Evidence for Nr4a1 as a cold-induced effector of brown fat thermogenesis

Acute cold exposure leads to norepinephrine release in brown adipose tissue (BAT) and activates uncoupling protein (UCP)1-mediated nonshivering thermogenesis. Chronic sympathetic stimulation is known to initiate mitochondrial biogenesis, UCP1 expression, hyperplasia of BAT, and recruitment of brown adipocytes in white adipose tissue (WAT) depots. Despite distinct functions of BAT and WAT in energy balance, only a few genes are exclusively expressed in either tissue.

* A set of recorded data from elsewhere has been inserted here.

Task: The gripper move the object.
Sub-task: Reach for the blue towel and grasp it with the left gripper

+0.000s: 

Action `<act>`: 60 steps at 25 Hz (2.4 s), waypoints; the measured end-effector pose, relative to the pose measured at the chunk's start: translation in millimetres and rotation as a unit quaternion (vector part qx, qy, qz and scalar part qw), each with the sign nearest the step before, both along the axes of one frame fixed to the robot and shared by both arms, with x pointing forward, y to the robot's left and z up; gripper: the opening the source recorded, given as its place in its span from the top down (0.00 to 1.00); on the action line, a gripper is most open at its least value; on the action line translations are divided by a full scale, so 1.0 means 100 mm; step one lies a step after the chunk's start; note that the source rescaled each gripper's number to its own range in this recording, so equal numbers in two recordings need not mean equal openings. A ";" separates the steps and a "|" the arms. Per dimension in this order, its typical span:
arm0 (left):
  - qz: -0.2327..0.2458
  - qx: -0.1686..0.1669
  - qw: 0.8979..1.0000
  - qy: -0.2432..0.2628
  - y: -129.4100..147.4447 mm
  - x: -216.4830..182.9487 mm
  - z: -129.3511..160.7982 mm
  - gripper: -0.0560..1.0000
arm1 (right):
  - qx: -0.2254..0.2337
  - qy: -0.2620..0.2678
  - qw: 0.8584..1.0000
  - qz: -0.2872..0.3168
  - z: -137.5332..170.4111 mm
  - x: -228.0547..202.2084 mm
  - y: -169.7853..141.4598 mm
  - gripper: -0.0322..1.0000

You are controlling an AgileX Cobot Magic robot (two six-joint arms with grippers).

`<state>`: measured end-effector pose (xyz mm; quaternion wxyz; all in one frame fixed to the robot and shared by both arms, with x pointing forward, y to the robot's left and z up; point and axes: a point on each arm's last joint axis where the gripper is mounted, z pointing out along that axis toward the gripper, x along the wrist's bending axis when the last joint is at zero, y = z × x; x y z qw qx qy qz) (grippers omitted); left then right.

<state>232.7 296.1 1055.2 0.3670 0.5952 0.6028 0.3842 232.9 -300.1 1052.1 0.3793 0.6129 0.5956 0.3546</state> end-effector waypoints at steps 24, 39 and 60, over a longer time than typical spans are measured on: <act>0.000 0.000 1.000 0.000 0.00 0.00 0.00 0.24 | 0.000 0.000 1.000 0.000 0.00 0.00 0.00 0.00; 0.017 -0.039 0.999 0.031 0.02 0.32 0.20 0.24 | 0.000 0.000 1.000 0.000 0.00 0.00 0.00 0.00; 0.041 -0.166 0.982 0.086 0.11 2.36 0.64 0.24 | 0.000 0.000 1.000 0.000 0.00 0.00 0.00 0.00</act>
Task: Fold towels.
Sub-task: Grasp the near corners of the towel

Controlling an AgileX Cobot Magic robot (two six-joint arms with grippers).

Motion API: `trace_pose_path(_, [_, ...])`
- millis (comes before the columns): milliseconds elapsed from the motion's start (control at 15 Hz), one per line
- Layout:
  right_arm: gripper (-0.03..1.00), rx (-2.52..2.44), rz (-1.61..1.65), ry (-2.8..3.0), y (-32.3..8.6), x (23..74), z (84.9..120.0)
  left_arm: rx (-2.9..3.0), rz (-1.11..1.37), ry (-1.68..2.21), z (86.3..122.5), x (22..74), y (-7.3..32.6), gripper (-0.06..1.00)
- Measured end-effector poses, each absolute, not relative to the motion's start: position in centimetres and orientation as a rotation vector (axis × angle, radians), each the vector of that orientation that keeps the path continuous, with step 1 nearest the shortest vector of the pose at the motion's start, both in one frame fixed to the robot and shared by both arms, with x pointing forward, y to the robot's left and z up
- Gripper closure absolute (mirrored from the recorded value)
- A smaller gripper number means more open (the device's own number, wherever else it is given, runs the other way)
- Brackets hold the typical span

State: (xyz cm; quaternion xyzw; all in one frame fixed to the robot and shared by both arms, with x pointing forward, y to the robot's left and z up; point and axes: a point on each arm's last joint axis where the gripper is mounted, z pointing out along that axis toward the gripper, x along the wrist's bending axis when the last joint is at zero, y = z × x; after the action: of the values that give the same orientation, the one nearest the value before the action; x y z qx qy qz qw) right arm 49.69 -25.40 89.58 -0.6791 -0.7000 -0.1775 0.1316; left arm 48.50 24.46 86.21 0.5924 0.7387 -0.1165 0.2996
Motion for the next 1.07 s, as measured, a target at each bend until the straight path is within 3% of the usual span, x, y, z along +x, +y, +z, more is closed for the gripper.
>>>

We identified NUR77 (Nr4a1), an orphan receptor, to be induced transiently in brown adipocytes in response to β-adrenergic stimulation and in BAT of cold-exposed mice. Subsequent reporter gene assays demonstrated an inhibitory action of NUR77 on basal and peroxisome proliferator-activated receptor (PPAR)γ/retinoid X receptor (RXR)α-mediated transactivation of the Ucp1 enhancer in heterologous cotransfection experiments. Despite this function of NUR77 in the control of Ucp1 gene expression, nonshivering thermogenesis was not affected in Nur77 knockout mice. However, we observed a superinduction of Nor1 in BAT of cold-exposed knockout mice. We conclude that NUR77 is a cold-induced negative regulator of Ucp1, but phenotypic consequences in knockout mice are compensated by functional redundancy of Nor1.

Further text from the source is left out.